-- Task details --
Look for "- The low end" in the records below, then copy that line and every line after it, exactly and with nothing added.

-- Exercise data --
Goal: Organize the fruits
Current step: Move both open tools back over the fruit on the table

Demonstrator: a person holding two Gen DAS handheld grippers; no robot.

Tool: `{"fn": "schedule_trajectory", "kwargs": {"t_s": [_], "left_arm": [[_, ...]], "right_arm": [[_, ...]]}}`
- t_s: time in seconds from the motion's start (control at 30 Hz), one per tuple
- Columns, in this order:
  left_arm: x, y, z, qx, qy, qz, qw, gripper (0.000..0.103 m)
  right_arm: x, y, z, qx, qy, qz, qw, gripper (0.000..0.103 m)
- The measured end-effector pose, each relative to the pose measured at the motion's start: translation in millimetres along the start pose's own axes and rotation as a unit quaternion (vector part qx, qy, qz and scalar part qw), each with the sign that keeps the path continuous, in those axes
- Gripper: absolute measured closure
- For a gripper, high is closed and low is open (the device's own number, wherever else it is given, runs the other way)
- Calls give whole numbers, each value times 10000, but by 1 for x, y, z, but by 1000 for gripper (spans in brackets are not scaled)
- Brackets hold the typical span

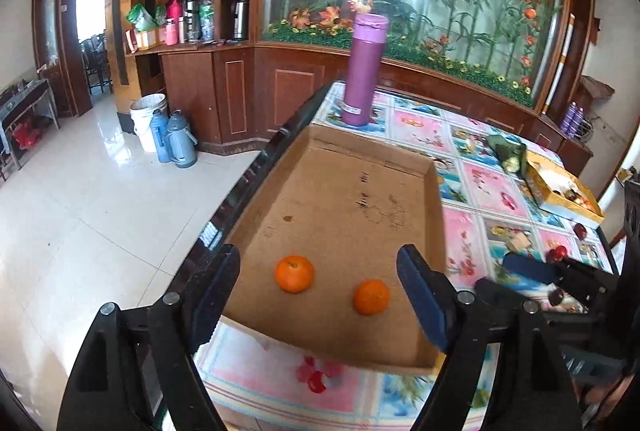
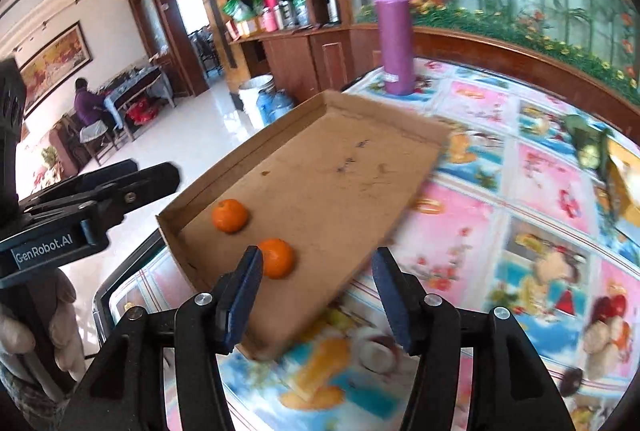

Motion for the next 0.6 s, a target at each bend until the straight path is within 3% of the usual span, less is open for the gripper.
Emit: {"fn": "schedule_trajectory", "kwargs": {"t_s": [0.17,0.37,0.6], "left_arm": [[-38,24,-9,-55,-316,-316,9990,23],[-107,31,-28,55,-803,-720,9942,23],[-188,17,-66,434,-1435,-1208,9813,23]], "right_arm": [[-58,73,-17,-339,-444,-446,9974,36],[-153,163,-56,-620,-1292,-1309,9810,35],[-211,198,-100,-532,-1846,-1609,9681,35]]}}
Point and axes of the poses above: each gripper's, at about its wrist camera, not at the fingertips, and y roughly against the way its jaws point, x to its left, z to its top, the point moved 8 cm from there along -y, roughly the way its jaws point, and after that the axes turned 10 degrees about z, right-handed, at the moved point
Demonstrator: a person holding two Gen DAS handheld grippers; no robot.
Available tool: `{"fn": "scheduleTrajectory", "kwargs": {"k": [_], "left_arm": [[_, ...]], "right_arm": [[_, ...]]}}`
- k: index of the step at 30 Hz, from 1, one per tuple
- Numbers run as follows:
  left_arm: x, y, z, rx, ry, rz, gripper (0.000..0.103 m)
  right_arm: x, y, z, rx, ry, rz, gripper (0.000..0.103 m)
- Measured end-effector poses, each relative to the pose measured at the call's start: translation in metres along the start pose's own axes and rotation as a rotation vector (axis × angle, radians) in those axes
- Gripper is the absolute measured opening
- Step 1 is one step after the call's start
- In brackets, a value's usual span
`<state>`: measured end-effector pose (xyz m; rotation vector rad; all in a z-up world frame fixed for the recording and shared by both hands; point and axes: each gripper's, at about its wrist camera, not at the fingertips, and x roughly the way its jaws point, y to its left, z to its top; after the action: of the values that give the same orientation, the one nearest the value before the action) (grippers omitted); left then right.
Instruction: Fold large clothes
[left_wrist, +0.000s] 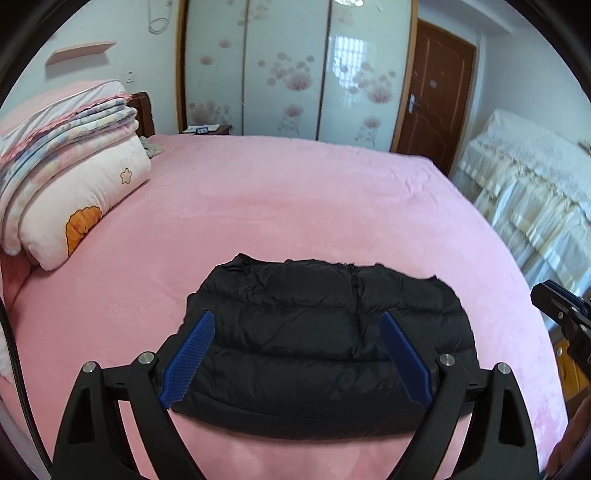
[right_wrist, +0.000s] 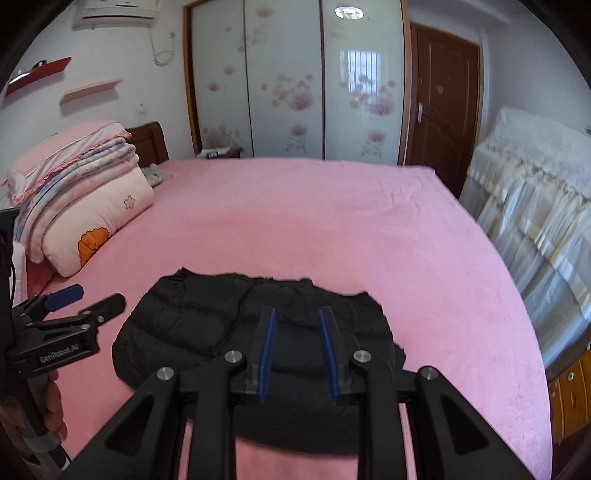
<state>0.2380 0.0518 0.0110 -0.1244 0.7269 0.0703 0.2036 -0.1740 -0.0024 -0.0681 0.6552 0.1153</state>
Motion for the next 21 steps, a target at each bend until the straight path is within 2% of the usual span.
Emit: {"fn": "scheduleTrajectory", "kwargs": {"k": [3, 6, 12, 16, 18, 21], "left_arm": [[0.013, -0.001, -0.012, -0.034, -0.009, 0.032, 0.092], [0.037, -0.001, -0.026, -0.07, 0.015, 0.077, 0.092], [0.094, -0.007, -0.05, -0.064, 0.048, 0.146, 0.092], [0.129, -0.008, -0.054, -0.062, 0.049, 0.135, 0.092], [0.148, -0.006, -0.054, -0.074, 0.049, 0.126, 0.092], [0.174, 0.001, -0.054, -0.09, 0.066, 0.154, 0.092]], "right_arm": [[0.004, 0.011, -0.006, -0.008, -0.037, 0.002, 0.024], [0.02, 0.02, -0.014, -0.013, -0.034, 0.001, 0.024], [0.074, 0.034, -0.036, 0.003, -0.045, 0.017, 0.023], [0.115, 0.042, -0.048, 0.022, -0.052, 0.078, 0.021], [0.138, 0.047, -0.052, 0.007, -0.06, 0.07, 0.021], [0.168, 0.05, -0.056, 0.013, -0.038, 0.064, 0.021]]}}
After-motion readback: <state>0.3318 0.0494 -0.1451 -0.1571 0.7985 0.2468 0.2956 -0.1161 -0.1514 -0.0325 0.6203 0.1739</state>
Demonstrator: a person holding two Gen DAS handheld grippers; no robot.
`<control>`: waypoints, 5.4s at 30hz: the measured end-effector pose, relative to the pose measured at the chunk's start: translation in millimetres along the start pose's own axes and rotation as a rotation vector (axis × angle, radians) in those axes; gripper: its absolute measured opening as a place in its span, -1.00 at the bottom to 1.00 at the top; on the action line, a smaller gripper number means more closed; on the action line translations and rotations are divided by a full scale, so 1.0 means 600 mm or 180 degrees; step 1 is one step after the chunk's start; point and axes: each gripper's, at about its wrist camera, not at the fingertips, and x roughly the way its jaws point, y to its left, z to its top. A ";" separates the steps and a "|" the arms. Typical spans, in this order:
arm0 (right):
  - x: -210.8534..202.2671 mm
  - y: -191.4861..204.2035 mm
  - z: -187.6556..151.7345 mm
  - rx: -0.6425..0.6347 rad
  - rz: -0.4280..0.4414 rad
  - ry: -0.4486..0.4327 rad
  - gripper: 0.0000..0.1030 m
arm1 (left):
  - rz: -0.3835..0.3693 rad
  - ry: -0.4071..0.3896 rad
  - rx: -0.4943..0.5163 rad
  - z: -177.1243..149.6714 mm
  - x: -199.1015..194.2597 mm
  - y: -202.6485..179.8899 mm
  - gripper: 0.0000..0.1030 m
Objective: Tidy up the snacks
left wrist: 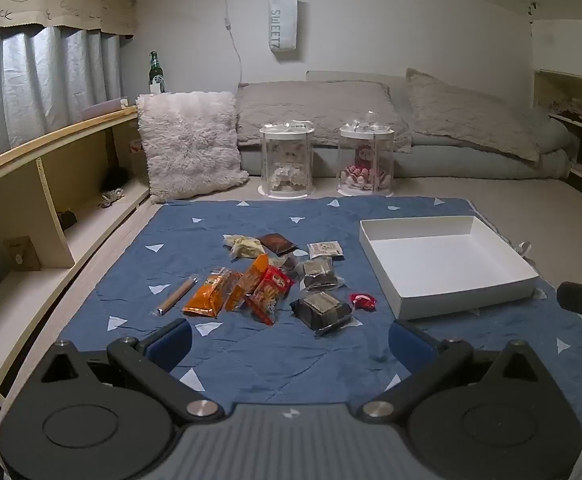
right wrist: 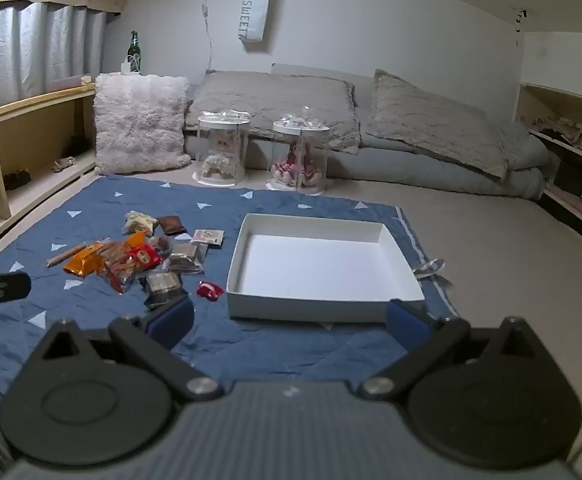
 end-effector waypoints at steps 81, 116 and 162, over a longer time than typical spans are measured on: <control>0.006 0.006 0.002 -0.0047 -0.0021 0.0062 0.99 | -0.0028 0.0051 -0.0020 -0.005 0.009 -0.011 1.00; 0.035 0.023 0.088 -0.0149 0.0228 -0.0370 0.99 | 0.0327 -0.0461 -0.0070 0.100 0.012 0.034 1.00; 0.572 0.230 0.062 -0.0400 0.1799 0.1453 0.63 | 0.0006 0.1210 -0.0062 0.121 0.566 0.230 0.45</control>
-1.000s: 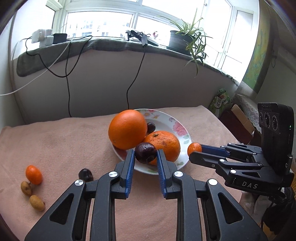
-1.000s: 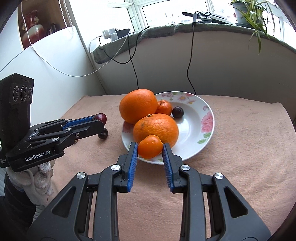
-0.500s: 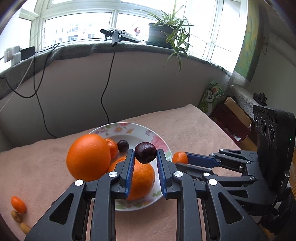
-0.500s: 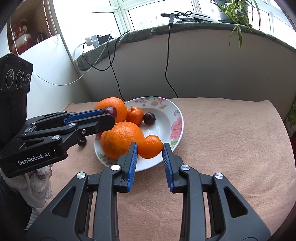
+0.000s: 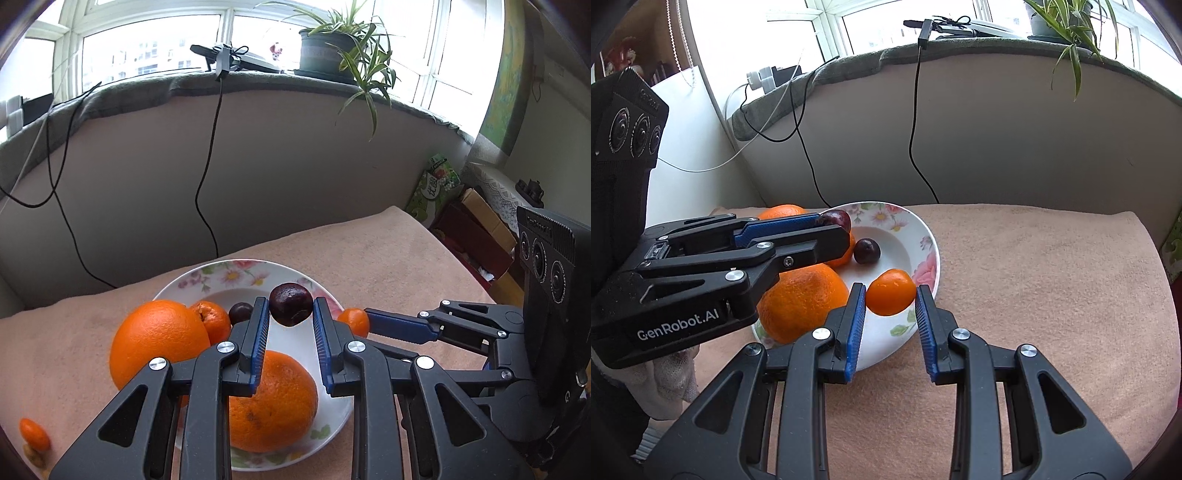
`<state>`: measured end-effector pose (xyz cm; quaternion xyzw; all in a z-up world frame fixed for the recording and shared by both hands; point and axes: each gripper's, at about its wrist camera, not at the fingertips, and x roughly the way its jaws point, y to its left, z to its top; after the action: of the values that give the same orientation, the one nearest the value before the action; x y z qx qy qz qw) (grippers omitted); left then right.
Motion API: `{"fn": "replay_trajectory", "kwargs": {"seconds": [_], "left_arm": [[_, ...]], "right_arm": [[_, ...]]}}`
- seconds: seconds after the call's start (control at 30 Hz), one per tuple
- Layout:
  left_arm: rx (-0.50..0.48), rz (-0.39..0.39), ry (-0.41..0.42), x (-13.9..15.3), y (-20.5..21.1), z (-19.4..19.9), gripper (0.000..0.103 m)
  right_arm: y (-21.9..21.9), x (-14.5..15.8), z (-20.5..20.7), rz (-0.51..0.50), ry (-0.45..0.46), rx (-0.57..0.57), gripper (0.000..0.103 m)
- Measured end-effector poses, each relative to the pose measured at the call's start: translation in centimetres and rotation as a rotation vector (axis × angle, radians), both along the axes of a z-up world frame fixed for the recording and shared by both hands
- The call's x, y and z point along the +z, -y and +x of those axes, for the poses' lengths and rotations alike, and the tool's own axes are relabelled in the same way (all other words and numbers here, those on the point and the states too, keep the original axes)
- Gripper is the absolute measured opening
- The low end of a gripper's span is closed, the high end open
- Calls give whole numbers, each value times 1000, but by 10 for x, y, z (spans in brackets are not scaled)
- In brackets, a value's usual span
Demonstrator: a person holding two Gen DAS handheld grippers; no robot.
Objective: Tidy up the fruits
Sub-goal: 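Carry the plum with the left gripper while the right gripper carries the mandarin to the plate, then open the left gripper over the plate while the right gripper releases the mandarin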
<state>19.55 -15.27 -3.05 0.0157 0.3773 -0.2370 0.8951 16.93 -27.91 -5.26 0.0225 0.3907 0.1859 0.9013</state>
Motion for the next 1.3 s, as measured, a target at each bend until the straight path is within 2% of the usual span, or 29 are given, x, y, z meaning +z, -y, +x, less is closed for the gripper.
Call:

-- Response to this task --
- The low end of a gripper's span is closed, the high end open
- Calls give whole numbers, each value times 1000, but by 10 for x, y, z (spans in brackets are not scaled)
- In brackets, a value's usual span
Demonstrator: a person holding two Gen DAS handheld grippers; no robot.
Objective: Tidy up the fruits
Sub-goal: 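Carry the plum with the left gripper while the right gripper carries the mandarin to the plate, then open the left gripper over the plate while the right gripper releases the mandarin
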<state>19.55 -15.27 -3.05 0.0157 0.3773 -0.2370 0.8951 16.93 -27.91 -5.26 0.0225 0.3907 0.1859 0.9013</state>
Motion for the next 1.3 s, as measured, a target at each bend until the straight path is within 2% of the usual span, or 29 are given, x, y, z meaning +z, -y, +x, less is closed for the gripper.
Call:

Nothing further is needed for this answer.